Pendidikan toleransi
Secara terpisah, di webinar internasional bertema “Membangun Budaya yang Menghormati Keberagaman dan HAM melalui Pendidikan Toleransi” yang digelar Kementerian Hukum dan HAM dengan Institut Leimena, pekan lalu, Menteri Hukum dan Hak Asasi Manusia Yasonna H Laoly, mengatakan keberagaman yang dimiliki Indonesia menimbulkan polemik dan problematika yang tidak dapat dicegah. Itulah sebabnya, pendidikan toleransi menjadi penting diterapkan oleh sekolah atau lembaga pendidikan agar setiap insan memiliki prinsip menghargai perbedaan dan memperkuat nilai-nilai kebangsaan.
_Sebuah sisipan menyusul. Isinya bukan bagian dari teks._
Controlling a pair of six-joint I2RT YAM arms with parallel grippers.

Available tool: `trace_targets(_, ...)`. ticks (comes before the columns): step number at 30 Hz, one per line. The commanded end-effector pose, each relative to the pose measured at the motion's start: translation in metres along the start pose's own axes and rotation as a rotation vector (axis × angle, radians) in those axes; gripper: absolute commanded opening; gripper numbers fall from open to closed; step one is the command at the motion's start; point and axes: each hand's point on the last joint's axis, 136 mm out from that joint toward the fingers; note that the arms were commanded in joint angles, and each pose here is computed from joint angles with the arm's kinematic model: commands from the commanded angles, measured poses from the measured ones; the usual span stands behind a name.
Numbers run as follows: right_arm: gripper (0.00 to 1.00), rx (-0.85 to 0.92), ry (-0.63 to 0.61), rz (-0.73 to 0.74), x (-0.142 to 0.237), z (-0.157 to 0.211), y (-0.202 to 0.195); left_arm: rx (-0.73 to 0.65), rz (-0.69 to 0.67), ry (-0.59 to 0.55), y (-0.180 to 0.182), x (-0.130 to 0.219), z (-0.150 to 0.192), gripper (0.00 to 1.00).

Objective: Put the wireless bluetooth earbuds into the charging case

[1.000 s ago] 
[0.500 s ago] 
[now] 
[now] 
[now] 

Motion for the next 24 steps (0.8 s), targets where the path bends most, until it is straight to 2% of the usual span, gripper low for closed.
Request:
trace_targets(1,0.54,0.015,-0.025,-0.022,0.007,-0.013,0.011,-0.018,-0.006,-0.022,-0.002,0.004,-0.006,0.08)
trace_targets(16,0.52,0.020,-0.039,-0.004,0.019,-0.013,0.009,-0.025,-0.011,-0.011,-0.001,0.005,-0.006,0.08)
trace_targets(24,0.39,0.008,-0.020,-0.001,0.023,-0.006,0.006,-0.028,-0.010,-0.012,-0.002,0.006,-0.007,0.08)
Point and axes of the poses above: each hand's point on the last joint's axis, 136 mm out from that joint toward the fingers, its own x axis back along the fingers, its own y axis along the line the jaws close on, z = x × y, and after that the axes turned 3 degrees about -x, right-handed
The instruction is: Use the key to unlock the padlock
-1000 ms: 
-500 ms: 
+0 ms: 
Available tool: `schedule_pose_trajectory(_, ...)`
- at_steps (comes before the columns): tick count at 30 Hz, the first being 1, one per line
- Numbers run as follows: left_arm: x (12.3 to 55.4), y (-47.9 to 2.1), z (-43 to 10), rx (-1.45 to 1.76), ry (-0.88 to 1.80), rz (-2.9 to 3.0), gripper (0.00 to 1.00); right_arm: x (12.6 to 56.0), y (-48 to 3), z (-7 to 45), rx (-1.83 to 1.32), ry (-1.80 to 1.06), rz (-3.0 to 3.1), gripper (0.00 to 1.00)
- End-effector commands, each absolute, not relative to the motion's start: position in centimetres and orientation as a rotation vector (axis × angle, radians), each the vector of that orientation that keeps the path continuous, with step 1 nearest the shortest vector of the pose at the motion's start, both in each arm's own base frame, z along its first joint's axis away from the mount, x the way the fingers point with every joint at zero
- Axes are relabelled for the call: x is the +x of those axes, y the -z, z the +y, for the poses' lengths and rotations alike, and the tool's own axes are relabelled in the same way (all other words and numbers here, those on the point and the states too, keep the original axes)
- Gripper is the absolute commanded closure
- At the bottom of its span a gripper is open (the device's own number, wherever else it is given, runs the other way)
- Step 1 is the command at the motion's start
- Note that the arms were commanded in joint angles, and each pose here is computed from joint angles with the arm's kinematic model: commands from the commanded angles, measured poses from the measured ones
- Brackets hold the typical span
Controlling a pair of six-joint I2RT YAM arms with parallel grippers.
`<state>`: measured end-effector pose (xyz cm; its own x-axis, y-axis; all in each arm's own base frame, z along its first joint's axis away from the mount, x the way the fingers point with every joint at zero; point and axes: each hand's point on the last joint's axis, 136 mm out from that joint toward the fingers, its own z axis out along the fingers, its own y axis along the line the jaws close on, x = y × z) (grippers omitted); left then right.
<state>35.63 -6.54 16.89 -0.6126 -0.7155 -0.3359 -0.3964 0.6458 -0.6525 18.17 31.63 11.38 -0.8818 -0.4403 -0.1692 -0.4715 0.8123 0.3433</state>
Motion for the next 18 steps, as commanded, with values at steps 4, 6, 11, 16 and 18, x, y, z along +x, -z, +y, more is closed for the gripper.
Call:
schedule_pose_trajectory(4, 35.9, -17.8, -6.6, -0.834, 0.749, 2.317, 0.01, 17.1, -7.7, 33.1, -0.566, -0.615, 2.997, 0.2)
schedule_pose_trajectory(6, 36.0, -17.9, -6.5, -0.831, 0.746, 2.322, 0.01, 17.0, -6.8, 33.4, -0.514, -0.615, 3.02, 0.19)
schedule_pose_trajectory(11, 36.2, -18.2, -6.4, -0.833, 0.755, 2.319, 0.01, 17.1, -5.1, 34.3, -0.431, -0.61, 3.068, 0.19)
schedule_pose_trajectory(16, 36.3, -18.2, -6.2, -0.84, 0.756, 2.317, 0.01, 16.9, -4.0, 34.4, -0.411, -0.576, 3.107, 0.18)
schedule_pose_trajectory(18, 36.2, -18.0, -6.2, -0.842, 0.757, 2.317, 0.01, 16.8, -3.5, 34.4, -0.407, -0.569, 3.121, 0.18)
“Permasalahan yang muncul kini semakin kompleks, antara lain meningkatnya kasus radikalisasi, perseteruan, kekerasan, separatisme, dan hilangnya rasa kemanusiaan untuk selalu menghormati hak-hak orang lain atau intoleransi. Salah satu upaya untuk dapat meminimalisir polemik yang diakibatkan keberagaman adalah dengan meningkatkan toleransi,” kata Yasonna .
Yasonna menegaskan sekolah dan lembaga pendidikan harus dapat menjadi tempat yang aman dalam menghadirkan serta mendukung nilai dan sikap toleransi. Pendidikan toleransi sejatinya dipraktikkan dalam proses pembelajaran dan menjadi budaya dalam pendidikan. “Segala perbedaan dan keberagaman yang negara kita miliki tidak boleh menjadi sumber konflik dan perpecahan, baik dalam skala internal terkecil maupun dalam kehidupan berbangsa dan bernegara,” katanya.
Sementara itu, Tenaga Ahli Utama Kantor Staf Presiden RI dan Senior Fellow Institut Leimena, Siti Ruhaini Dzuhayatin memaparkan hasil penelitian bersama Kalijaga Institute For Justice untuk SMP dan SMA di daerah Solo Raya. Riset itu untuk menggali faktor yang mengubah daerah yang awalnya sangat terbuka, namun dalam kurun sekitar 25 tahun menjadi hotspot tindakan kekerasan dan ekstremisme. Penelitian itu menemukan sejumlah alasan di antaranya kurangnya kurikulum tentang kebudayaan dan aspek-aspek kebudayaan substantif. Sekolah menjadi sangat instruktif dan proses pembelajaran bersifat instrumental.
“Selain itu, muatan dari kurikulum kita sangat padat sekali dengan pengetahuan tapi secara afeksi sangat kurang sekali,” kata Ruhaini.
Ketua Dewan Pengurus Yayasan Cahaya Guru, Henny Supolo Sitepu, mengatakan dukungan terhadap keragaman dan HAM secara eksplisit tertera dalam prinsip penyelenggaraan pendidikan dalam Undang-undang Sistem Pendidikan Nasional Nomor 20 Tahun 2003 yang masih berlaku sampai saat ini. “Sayangnya, tidak banyak pemangku kepentingan dunia pendidikan mengetahui kehadiran pasal yang sangat krusial untuk pendidikan keragaman dan HAM,” kata Henny.
Dia mencontohkan situasi di Sumatera Barat di mana terdapat peraturan daerah (perda) yang mewajibkan penggunaan jilbab sebagai seragam di sekolah negeri. Henny mempertanyakan seberapa jauh pemerintah daerah memahami spirit UU Sisdiknas terutama untuk mendukung keragaman Indonesia.
Guru Besar Emeritus Kebijakan Pendidikan Internasional Universitas Vanderbilt, Stephen Heyneman, mengatakan pendidikan toleransi bisa dikembangkan lewat kurikulum maupun praktik/pengalaman di sekolah. Kurikulum artinya secara aktif dan sengaja mendorong kehidupan toleransi dan empati. Sedangkan, praktik berarti guru memberikan teladan kepada murid bagaimana harus bersikap terhadap orang yang berbeda.